Skip to content

Google Drive Connector Overview

This connector enables you to use Data Access Security to access and analyze data stored in Google Drive and do the following:

  • Analyze the structure of your stored data.
  • Classify the data being stored.
  • Verify user permissions on the resources, including internal user folders, shared folders, and folders shared by external users to the organizational user.
  • Identity collector - collect IAM users, groups and roles and the connections between them.

Installation Flow Overview

To install the Google Drive connector:

  1. Configure the prerequisites.
  2. Add a new Google Drive application.

Permissions Collection Operation Principles

The Data Access Security Google Drive Permissions Collection task uses Google Drive APIs to retrieve information from Google Drive.
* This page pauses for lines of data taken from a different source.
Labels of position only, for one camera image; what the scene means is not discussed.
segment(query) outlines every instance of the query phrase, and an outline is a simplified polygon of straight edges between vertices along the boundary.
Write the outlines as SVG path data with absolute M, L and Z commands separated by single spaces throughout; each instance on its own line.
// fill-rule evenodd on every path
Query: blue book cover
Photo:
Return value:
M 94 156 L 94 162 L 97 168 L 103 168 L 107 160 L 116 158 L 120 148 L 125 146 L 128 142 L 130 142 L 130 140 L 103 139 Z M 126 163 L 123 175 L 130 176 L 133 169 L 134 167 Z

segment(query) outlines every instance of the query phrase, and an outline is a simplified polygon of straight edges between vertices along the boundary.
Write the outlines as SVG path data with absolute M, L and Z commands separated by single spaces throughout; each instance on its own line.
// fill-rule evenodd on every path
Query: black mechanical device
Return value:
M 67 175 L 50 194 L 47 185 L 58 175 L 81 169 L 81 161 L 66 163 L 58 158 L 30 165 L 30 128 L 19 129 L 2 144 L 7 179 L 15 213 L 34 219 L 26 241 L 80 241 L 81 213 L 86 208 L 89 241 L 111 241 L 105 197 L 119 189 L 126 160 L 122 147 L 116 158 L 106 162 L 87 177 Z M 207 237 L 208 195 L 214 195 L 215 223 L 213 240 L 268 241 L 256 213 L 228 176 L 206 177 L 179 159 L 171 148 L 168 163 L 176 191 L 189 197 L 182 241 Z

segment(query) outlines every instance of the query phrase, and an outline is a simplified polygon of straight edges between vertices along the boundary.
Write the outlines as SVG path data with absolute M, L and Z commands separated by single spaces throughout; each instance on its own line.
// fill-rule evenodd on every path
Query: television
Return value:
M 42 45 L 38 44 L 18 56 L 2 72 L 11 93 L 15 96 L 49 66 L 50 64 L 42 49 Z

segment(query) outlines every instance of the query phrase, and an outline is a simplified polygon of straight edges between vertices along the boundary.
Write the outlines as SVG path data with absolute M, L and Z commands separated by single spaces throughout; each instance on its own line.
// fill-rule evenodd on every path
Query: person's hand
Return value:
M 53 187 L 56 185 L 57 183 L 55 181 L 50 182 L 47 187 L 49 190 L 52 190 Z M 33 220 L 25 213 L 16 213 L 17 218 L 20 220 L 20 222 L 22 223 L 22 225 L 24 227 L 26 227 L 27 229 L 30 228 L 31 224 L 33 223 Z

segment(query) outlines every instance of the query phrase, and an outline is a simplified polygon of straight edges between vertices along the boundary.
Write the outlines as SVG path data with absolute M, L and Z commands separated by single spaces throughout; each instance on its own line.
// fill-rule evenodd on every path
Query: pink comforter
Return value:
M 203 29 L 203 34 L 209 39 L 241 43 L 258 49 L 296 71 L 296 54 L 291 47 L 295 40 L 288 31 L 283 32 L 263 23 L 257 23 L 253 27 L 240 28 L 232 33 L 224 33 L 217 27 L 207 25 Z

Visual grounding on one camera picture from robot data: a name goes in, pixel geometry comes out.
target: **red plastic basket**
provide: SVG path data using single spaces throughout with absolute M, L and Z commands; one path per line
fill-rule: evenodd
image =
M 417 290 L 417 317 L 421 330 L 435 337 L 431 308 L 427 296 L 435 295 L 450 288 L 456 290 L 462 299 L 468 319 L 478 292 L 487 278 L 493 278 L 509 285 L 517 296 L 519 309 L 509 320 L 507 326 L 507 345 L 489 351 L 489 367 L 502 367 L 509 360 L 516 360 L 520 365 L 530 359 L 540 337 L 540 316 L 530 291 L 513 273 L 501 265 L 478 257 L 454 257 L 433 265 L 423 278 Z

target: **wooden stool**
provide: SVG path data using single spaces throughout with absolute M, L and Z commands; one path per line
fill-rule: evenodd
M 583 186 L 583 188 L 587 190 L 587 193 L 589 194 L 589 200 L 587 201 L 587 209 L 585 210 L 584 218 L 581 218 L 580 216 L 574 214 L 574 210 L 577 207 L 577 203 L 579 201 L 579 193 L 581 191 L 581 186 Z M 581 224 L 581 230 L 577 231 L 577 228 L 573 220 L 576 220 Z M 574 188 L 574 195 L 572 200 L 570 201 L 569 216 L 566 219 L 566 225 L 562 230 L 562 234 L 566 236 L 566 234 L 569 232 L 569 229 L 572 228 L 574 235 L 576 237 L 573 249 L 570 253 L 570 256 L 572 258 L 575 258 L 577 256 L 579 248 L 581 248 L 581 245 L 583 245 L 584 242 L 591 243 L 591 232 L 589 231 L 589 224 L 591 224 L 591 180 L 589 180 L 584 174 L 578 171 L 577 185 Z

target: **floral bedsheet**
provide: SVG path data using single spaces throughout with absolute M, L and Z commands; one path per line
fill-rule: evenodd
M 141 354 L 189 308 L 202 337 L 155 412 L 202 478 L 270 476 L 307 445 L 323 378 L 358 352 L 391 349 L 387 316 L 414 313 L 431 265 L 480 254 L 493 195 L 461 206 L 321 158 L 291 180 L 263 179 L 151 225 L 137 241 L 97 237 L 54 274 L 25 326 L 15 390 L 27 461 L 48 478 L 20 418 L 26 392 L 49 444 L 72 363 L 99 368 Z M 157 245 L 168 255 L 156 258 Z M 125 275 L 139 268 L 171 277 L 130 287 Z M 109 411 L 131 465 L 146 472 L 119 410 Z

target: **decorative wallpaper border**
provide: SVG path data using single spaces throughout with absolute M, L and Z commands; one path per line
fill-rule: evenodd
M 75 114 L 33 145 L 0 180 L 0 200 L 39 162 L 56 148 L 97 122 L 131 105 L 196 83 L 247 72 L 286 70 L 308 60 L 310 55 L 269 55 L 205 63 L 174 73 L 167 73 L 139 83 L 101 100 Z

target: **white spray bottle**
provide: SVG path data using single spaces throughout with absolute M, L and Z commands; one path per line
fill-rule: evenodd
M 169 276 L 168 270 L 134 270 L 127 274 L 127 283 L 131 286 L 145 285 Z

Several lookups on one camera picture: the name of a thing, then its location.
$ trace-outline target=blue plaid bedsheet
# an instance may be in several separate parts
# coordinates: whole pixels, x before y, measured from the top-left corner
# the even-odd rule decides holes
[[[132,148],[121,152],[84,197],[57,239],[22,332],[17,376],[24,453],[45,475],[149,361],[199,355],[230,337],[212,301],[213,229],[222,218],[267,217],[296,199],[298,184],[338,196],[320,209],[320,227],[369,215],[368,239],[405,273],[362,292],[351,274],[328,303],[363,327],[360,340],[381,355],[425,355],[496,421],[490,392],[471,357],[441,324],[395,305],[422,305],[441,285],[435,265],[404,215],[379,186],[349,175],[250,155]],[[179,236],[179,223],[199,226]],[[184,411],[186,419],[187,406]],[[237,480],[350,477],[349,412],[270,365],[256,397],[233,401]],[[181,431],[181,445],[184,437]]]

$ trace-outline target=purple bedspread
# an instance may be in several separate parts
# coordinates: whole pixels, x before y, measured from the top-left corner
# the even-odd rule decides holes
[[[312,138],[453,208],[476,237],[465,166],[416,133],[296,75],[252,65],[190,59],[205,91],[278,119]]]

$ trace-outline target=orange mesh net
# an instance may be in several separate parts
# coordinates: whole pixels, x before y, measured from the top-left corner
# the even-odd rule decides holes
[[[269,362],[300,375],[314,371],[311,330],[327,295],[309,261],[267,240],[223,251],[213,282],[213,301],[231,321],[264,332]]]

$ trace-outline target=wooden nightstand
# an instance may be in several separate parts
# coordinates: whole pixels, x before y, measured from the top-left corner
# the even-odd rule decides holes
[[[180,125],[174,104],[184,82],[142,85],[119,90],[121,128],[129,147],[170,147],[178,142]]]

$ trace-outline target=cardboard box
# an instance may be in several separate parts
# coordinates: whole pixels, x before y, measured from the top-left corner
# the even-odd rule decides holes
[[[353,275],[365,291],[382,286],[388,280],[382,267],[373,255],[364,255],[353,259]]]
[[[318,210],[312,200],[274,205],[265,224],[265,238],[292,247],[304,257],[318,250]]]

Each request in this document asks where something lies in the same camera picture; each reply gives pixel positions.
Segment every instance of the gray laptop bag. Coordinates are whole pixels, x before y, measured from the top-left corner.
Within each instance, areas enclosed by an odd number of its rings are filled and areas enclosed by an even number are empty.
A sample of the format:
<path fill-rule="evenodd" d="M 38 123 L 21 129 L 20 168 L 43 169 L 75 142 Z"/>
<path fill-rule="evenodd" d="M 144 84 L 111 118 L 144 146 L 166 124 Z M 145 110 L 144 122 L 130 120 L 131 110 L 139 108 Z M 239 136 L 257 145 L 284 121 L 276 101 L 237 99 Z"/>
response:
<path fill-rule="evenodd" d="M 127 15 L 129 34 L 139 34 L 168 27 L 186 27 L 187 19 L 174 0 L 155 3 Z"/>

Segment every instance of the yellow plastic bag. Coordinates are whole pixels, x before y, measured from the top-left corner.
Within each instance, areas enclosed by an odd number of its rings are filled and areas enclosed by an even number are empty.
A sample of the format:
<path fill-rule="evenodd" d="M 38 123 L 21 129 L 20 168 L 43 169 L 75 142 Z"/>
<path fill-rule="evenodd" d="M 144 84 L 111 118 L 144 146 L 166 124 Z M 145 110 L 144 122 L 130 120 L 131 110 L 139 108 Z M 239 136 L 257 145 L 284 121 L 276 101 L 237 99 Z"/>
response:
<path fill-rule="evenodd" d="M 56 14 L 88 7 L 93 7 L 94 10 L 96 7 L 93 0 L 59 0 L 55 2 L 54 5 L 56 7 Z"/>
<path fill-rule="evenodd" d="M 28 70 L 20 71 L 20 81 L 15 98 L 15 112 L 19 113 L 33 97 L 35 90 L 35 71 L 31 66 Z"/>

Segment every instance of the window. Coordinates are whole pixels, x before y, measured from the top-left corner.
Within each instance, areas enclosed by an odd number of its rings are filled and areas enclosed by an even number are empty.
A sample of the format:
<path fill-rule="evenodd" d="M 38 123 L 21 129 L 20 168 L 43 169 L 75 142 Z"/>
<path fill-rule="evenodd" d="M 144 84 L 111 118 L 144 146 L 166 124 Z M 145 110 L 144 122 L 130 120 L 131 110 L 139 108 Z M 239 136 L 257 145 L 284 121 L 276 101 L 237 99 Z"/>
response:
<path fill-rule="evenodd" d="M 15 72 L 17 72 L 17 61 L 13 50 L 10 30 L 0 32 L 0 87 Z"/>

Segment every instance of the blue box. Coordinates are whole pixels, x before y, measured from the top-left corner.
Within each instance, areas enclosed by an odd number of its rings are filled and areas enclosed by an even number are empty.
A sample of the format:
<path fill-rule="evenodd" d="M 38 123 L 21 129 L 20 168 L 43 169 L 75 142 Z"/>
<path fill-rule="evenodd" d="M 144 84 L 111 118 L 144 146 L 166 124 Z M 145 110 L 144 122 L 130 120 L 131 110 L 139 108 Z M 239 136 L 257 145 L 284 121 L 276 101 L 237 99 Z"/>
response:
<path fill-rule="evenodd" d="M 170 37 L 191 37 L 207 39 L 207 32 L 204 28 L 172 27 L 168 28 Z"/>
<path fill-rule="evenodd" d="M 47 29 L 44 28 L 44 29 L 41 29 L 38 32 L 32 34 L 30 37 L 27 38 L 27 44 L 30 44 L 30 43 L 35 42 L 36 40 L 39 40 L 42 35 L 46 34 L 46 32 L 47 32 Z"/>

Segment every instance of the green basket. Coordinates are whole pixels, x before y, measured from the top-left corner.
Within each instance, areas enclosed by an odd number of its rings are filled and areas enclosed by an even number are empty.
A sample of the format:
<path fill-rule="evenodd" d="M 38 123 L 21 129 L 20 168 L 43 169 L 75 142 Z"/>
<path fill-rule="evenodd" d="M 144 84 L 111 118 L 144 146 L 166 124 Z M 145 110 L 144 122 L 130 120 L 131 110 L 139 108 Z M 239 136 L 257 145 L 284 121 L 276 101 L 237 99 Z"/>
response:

Data Access Security automatically creates a Google Drive Identity Collector (when the “Add New Application” wizard finishes), which collects the users and groups from the Google Apps Domain.

Google APIs

Data Access Security for Google Drive uses the following Google APIs:

  • Google Drive API for resource crawling and permissions collection
  • Google Admin SDK (Directory API) for domain identities (users, groups, and so on)

Google APIs are accessed via a Service Account, defined within the scope of the customer’s Google Apps Domain. The Service Account has Domain-wide delegation permission so that it can impersonate domain users and access their Google Drive files, folders, users, permissions, and data.